As the government this week announced its latest adjustments to the rules of confinement, including the cancellation of all major events until 31 August, Belgium looked forward to a summer without arts festivals, theatre festivals and especially music festivals.
Tomorrowland, Rock Werchter and Couleur Cafe are gone, as is Kunstfestivaldesarts, and the Ommegang will move indoors.
But one thing remains certain – for the time being at least: the Meyboom ceremony will take place on 9 August, as it has for the last 712 years. And we have the word of Brussels-City mayor Philippe Close.

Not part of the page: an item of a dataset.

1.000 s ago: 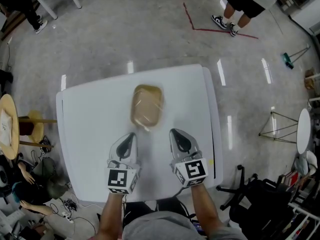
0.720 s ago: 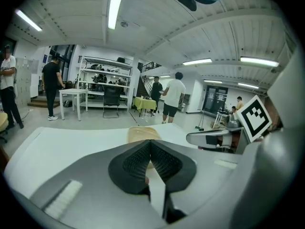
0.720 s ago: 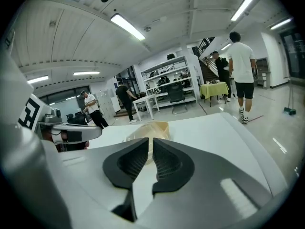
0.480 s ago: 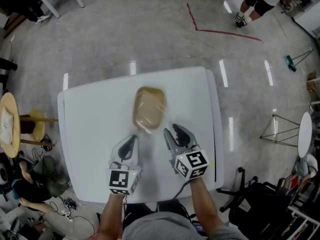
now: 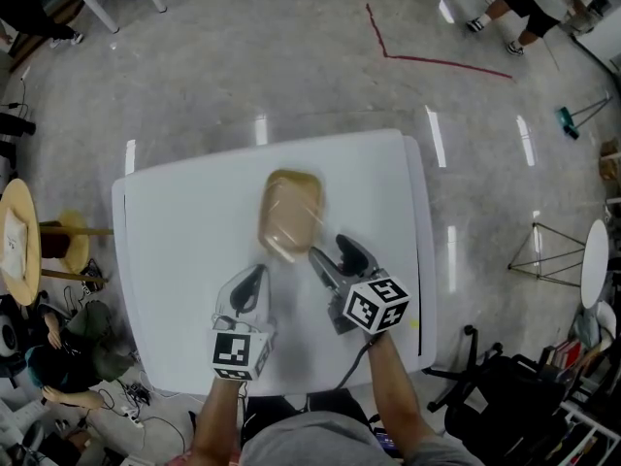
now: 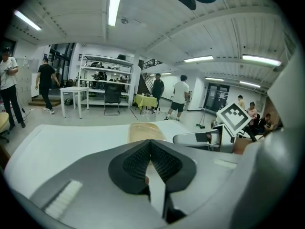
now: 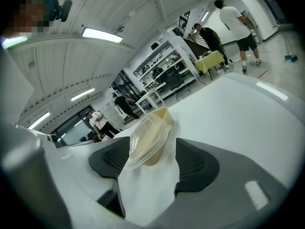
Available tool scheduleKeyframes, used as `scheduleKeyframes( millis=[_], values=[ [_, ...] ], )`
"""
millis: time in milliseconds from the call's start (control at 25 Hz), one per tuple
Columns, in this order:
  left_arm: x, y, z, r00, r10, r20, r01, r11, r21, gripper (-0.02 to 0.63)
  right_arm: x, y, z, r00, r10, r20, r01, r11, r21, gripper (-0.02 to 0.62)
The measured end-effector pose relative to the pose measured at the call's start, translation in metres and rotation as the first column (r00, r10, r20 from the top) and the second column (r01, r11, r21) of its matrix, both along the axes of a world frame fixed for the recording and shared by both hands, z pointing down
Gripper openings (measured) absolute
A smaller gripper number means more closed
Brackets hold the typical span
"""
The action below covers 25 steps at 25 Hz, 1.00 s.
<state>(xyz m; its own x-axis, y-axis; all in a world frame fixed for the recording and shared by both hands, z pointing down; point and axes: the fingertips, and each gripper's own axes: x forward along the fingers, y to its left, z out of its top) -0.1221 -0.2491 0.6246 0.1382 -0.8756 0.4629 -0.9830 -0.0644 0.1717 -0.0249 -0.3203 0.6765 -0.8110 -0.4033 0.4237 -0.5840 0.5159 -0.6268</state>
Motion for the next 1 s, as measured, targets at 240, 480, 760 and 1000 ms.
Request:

The Meyboom (or Meiboom) is a beech tree, which is cut from the Sonian Forest every year and carried through Schaerbeek, Saint-Josse and Brussels to the corner of Rue des Sables and Rue du Marais, in a rather forgotten area of the centre of Brussels close to the Comic Strip Museum. There it is “planted” in remembrance of a victory of Brussels over Leuven in 1213, the details of which are lost to time.
To add to the mythology, the tree has to be planted by 5:00 PM on the day, otherwise Leuven wins and can take it. Since it is not a living tree, it is removed the next day.
Close himself has taken part in the carrying of the tree, and assured Bruzz that the ceremony would go ahead. However, given that the event usually attracts people in their hundreds, it is technically covered by the ban on major events.
“We are going to have an adapted ceremony and we will plant a tree, probably a smaller one, because we must also continue to give hope,” he said.
“The Meyboom also stands for hope in addition to folklore. People must continue to respect the rules and support the care staff. You need those little moments of hope.”